Ler as folhas de chá
TASEOMÂNCIA
CHINA
Crê-se que vem da China, do século IV, mas a moda estendeu-se à Europa onde era prática conhecida no século XVII. Podemos dizer que neste caso há dedo mindinho português envolvido, já que foi a D. Catarina de Bragança, mulher de Carlos III de Inglaterra, que levou o chá para terras inglesas. Para adivinhar usa-se o chá em folhas e bebe-se, sem coar, até restar apenas um pouco de líquido no fundo da chávena. O vidente lê as figuras formadas pelas folhas. Quanto mais próximas estiverem da borda, mais perto de acontecer estarão os eventos. Ver um gato pode ser sinal de traição iminente, uma estrela anuncia boa sorte, uma banana, viagens de negócios…
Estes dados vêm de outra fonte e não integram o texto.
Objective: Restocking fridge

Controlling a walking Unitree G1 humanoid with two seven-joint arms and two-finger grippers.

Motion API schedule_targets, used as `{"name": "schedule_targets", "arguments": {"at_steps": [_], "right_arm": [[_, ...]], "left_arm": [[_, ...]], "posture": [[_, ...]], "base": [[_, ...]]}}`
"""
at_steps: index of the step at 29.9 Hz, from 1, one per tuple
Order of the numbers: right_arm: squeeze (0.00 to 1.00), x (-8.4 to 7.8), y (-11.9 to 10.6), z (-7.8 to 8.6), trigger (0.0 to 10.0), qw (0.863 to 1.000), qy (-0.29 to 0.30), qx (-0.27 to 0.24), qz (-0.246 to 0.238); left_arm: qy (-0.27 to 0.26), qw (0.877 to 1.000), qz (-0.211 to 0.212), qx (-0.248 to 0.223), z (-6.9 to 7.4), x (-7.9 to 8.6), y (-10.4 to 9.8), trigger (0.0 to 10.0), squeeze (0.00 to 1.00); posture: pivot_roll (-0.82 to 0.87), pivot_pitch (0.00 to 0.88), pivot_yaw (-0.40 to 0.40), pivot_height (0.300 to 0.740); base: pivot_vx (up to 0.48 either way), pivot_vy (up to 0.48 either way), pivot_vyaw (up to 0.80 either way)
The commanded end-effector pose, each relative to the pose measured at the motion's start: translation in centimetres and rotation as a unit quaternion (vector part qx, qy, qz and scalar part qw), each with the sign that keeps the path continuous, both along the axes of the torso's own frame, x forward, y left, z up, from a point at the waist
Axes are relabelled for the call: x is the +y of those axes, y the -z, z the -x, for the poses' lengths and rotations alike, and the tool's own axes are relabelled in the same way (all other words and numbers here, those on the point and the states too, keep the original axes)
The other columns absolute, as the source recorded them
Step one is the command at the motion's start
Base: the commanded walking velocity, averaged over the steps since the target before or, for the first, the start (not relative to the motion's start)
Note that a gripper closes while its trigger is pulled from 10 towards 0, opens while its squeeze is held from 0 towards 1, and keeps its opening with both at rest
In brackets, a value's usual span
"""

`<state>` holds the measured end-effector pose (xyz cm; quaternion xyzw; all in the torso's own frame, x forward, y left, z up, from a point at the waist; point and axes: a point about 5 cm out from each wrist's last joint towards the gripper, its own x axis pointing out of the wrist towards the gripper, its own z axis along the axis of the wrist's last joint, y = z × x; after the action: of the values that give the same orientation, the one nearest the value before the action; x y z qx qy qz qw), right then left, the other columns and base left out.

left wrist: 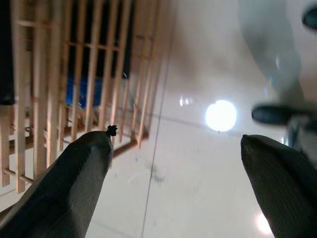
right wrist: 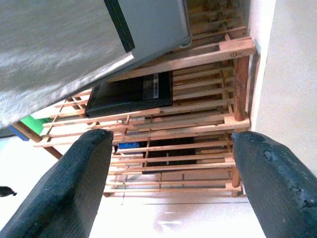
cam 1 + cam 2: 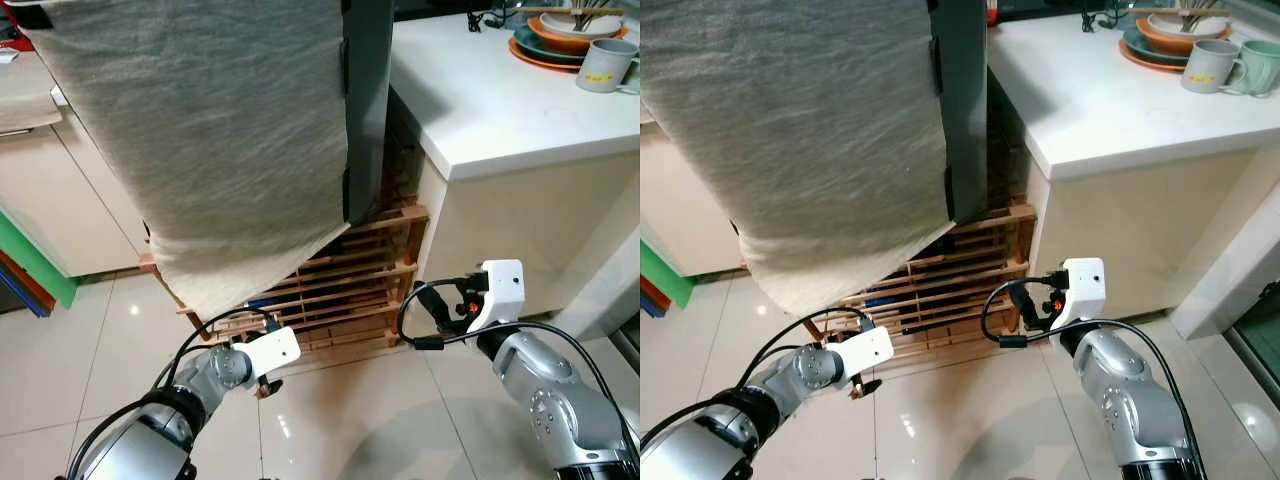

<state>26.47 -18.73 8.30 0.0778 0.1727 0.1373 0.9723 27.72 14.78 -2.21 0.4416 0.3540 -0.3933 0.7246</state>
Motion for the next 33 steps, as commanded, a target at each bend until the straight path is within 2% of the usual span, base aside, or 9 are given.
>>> {"name": "schedule_targets", "arguments": {"at_steps": [1, 4, 13, 16, 17, 18, 21, 25, 33], "right_arm": [[0.00, 0.3, 0.2, 0.0, 10.0, 1.000, -0.008, 0.001, 0.005], [0.00, 0.3, 0.2, -0.1, 10.0, 1.000, -0.009, 0.001, 0.006], [0.00, 0.1, 0.3, -0.2, 10.0, 1.000, -0.004, -0.003, 0.015], [0.00, 0.1, 0.3, -0.1, 10.0, 1.000, -0.005, -0.004, 0.017], [0.00, 0.1, 0.3, -0.1, 10.0, 1.000, -0.005, -0.004, 0.017], [0.00, 0.2, 0.4, 0.0, 10.0, 1.000, -0.006, -0.004, 0.019], [0.00, 0.2, 0.4, 0.0, 10.0, 1.000, -0.007, -0.003, 0.019], [0.00, 0.3, 0.5, 0.0, 10.0, 1.000, -0.010, -0.002, 0.021], [0.00, 0.5, 0.7, 0.0, 10.0, 1.000, -0.013, -0.001, 0.022]], "left_arm": [[0.019, 0.999, -0.024, 0.011, -0.3, 0.2, -0.2, 10.0, 0.00], [0.031, 0.999, -0.017, 0.018, -0.2, 0.0, -0.2, 10.0, 0.00], [-0.023, 0.988, 0.143, -0.048, -0.4, -1.2, -1.1, 10.0, 0.00], [-0.010, 0.953, 0.286, -0.100, -4.2, -2.1, -7.5, 10.0, 0.00], [-0.010, 0.953, 0.286, -0.100, -4.2, -2.1, -7.5, 10.0, 0.00], [-0.001, 0.926, 0.357, -0.120, -5.3, -3.0, -11.1, 10.0, 0.00], [0.000, 0.917, 0.377, -0.128, -5.4, -3.3, -11.9, 10.0, 0.00], [-0.023, 0.859, 0.485, -0.160, -5.5, -4.8, -15.3, 10.0, 0.00], [-0.130, 0.817, 0.490, -0.274, -7.6, -3.2, -17.5, 10.0, 0.00]], "posture": [[-0.19, 0.000, 0.105, 0.740], [-0.19, 0.000, 0.103, 0.740], [-0.19, 0.000, 0.104, 0.740], [-0.19, 0.000, 0.103, 0.740], [-0.19, 0.000, 0.103, 0.740], [-0.19, 0.000, 0.101, 0.740], [-0.19, 0.000, 0.101, 0.740], [-0.18, 0.000, 0.099, 0.740], [-0.18, 0.000, 0.099, 0.740]], "base": [[0.000, 0.000, 0.00], [0.000, 0.000, 0.00], [0.000, 0.000, 0.00], [0.000, 0.000, 0.00], [0.000, 0.000, 0.00], [0.000, 0.000, 0.00], [0.000, 0.000, 0.00], [0.000, 0.000, 0.00], [0.000, 0.000, 0.00]]}}
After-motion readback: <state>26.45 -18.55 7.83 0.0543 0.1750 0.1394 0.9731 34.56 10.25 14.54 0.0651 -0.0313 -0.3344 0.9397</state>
Decifrar as borras de café
CAFEOMÂNCIa
TURQUIA
À falta de chá, o café também serve para adivinhar, lendo-se, neste caso, os resíduos das borras numa chávena branca. Era prática comum nos países árabes e chegou à Europa no século XVIII, popularizando-se depois em França e Itália. Para este fim prepara-se o café numa panela com água, pó de café e açúcar, deixando-se ferver três vezes. Depois de beber o café, de forma concentrada, põe-se o pires sobre a chávena, virando-a num movimento rápido. Deixa-se repousar e procede-se à leitura do interior da chávena, observando as figuras na parede e no fundo. Ver uma flor, por exemplo, indica que um desejo se irá realizar, uma âncora significa uma viagem.
Interpretar os búzios
ÁFRICA
Tradicionalmente, atiram-se 16 ou 21 búzios para uma mesa, analisando as suas configurações. Esta tradição está ligada ao culto africano dos orixás (divindades africanas) e do candomblé. O adivinho entra em contacto com os orixás pedindo-lhes para intercederem na leitura das sortes, coloca os búzios na mão direita e lança-os na mesa ou no chão. Há vários sistemas de lançamento, mas em geral a leitura é feita interpretando 256 combinações possíveis de figuras feitas com os búzios, um pouco à semelhança da geomância.
Seguir os passos do galo
ALECTOROMANCIA
ÁFRICA
A forma mais simples consiste em espalhar grãos de milho ou trigo no chão, deixar um galo debicá-los livremente e depois interpretar as formas deixadas pelos grãos remanescentes. Versões mais sofisticadas passam por desenhar um círculo no chão, dividido em secções marcadas com as letras do alfabeto. Sobre cada uma dispõem-se os grãos e no centro uma galinha preta ou um galo branco. Às letras bicadas pelo galo tentava-se fazer corresponder uma mensagem coerente. Também há referências a um quadrado dividido em tantas partes quantas as letras do alfabeto e em cada um apenas um grão de milho. Assim que um grão era debicado outro o substituía, para permitir que todas as letras estivessem sempre disponíveis para o galo. À ordem do debicar tenta-se fazer corresponder uma ou várias palavras.
Adivinharpela farinha
ALEUROMANCIA
GRÉCIA
A forma mais simples passa por espalhar farinha no chão e interpretar os desenhos, mas na Grécia escreviam-se sentenças em tiras de papel que eram enroladas em bolas de farinha e cozidas. Depois baralhavam-se os bolos nove vezes e distribuíam-se pelos que procuravam orientação. Na Grécia, esta forma de adivinhação era regida pelo deus Apolo, que também era conhecido pelo nome Aleuromantis, e praticava-se nos meios rurais pelo menos até ao fim do século XIX. Os chamados bolinhos da sorte serão uma variante moderna desta forma de adivinhação.